Das gezeigte Netzwerk (auch wenn es 4mal da ist) sollte eigentlich nicht einen zweiten Einsprung in den OB35 ermöglichen (geschätzt) während der erste noch läuft (so was Schlimmes ist da nun auch nicht drin programmiert).

Wie schon von Rainer beschrieben wird der OB35 vollkommen unabhängig vom OB1-Zyklus ausgerufen - bei der Berechnung der Gesamt-Zykluszeit des Programms schlägt er natürlich mit zu Buche.

Aber eine andere Frage:
Muß das gezeigt Programmteil überhaupt im Zeit-OB laufen ? Reicht es nicht aus, wenn du es im OB1 (oder in einem von dort gestarteten FC) hinterlegt hast ?

Ach ja:
Zu deiner letzten Frage (alle anderen sind m.E. schon beantwortet) :
Das richtige Intervall für den OB35 legst du mit deiner Anwendung fest. Beispiel :
Ich nutze den OB35 um Messwerte für eine Kurve aufzuzeichnen. Hier möchte ich z.B. alle 5ms einen neuen Messwert speichern. Das ist dann meine Anwendung und somit das von mir benötigte Intervall ...

Gruß
LL


----------



## mega_ohm (20 Oktober 2008)

Rainer Hönle schrieb:


> Die mittlere Zykluszeit ist nicht der Mittelwert aus minimaler und maximaler Zykluszeit sondern eher der Ducrhschnitt aller Zyklsuzeiten (wie dies Siemens in der SPS berechnet, weiss ich nicht).
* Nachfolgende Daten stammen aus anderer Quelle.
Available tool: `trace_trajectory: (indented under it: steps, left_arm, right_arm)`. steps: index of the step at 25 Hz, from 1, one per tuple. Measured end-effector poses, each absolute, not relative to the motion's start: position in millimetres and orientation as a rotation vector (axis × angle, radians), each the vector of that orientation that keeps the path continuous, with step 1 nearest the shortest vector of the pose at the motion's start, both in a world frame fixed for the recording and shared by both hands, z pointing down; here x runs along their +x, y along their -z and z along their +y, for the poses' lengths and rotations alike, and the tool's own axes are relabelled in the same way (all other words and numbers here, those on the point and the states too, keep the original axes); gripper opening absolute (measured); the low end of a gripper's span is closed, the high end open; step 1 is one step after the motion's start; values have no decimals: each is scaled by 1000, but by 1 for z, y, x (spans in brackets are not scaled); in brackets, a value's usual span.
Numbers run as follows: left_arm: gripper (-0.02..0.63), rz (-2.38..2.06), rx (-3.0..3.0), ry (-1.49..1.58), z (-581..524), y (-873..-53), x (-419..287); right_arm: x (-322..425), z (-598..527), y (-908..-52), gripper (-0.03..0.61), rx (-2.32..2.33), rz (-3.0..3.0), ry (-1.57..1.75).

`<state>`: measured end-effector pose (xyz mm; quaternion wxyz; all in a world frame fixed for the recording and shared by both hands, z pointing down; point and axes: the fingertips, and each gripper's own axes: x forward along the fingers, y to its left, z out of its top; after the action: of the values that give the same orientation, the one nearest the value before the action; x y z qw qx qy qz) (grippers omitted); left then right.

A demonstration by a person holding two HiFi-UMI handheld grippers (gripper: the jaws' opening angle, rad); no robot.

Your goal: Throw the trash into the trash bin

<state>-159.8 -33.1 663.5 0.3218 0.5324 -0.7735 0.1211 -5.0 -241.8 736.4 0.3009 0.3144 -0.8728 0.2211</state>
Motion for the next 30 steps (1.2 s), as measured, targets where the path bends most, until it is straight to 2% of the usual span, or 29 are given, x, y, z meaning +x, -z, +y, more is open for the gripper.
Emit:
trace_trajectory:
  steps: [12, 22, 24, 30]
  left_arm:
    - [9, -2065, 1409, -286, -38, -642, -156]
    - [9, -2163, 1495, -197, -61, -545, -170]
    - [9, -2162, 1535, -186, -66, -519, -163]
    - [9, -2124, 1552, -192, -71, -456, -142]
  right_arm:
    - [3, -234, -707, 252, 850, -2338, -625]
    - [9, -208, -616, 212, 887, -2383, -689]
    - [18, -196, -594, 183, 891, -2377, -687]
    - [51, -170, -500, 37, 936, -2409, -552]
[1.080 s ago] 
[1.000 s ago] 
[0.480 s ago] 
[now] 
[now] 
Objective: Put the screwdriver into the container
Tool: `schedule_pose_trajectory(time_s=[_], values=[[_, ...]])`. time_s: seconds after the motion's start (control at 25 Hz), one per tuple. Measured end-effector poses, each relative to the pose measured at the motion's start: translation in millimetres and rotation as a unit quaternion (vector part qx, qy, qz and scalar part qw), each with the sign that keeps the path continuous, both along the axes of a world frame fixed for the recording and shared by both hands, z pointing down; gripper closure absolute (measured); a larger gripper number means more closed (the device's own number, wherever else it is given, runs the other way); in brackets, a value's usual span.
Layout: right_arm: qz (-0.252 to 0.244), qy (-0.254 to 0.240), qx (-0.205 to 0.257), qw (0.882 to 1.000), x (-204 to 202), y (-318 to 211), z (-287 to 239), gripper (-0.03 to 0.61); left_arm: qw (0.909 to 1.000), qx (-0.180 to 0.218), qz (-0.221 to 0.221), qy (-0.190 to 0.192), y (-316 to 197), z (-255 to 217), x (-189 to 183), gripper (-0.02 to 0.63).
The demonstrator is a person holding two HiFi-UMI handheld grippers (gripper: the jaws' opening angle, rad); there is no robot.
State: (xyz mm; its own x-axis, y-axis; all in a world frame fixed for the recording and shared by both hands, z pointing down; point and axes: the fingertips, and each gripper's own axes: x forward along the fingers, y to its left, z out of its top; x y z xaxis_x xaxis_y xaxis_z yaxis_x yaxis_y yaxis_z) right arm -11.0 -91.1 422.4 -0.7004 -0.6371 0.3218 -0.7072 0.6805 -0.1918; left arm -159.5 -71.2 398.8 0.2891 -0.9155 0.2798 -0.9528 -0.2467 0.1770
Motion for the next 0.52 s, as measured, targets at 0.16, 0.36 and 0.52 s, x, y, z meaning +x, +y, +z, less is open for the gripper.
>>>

 Rein rechnerisch ist die "mittlere Zykluszeit" nicht nachvollziehbar.
Zumindest nicht mit einer 'normalen' Durchschnitts- Berechnung


> Was ist die genaue Stopursache? Was steht im Diagnosepuffer? Was in den Stacks?
> Kann es sein, dass die Zykluszeitüberwachung sehr knapp eingestellt ist
> und durch den mehrfachen Aufruf des OB35 imnnerhalb eines Zykluses dann zuschlägt? Steht aber dann im Diagnosepuffer.


Das kann ich alles erst heute ab 14.00 Uhr herausfinden (wenn ich neben der Großreparatur an dieser Anlage noch Zeit dafür habe).
Ich hatte am "lebenden Objekt mit offener Wunde" gearbeitet. Danach kamen noch 2 andere "Baustellen" und dann der Feierabend.
Auf Grund dessen, das die Anlage am Mo und Di noch (wg. Reparatur) steht, habe ich mich mit der Diagnose dann nicht mehr beschäftigt... das muß ich nachholen.



> Kann es sein, dass die Zykluszeitüberwachung sehr knapp eingestellt ist...


Finde ich die Einstellungen für die Zykluszeit- Überwachung auch in der HW- Konfig ? 

Bis spätestens Ende dieser Woche werde ich die Fragen beantworten können.

mfg


----------



## mega_ohm (20 Oktober 2008)

jabba schrieb:


> Schon mal unabhängig welcher Fehler enststanden ist (Diagnosepuffer), bekommst Du ein Problem, weil dein OB eventuell zweimal aufgerufen wird in einem OB1 Zyklus.


Wieso wird der OB35 eventl. 2x aufgerufen ?
Ich war bisher, nach vielen Suchen und Recherchen, der Meinung, daß der OB35 unabhängig von der Zykluszeit zeitgesteuert (CPU- Takt / Taktteiler) ist ?
Ist mein Verständnis für diese Sache falsch ? Dann bitte ich um Links...
mehr Input.


> Wenn Du wirklich so eine kurze Rate haben willst, solltest Du im Code das Prozessabbild aktualisieren.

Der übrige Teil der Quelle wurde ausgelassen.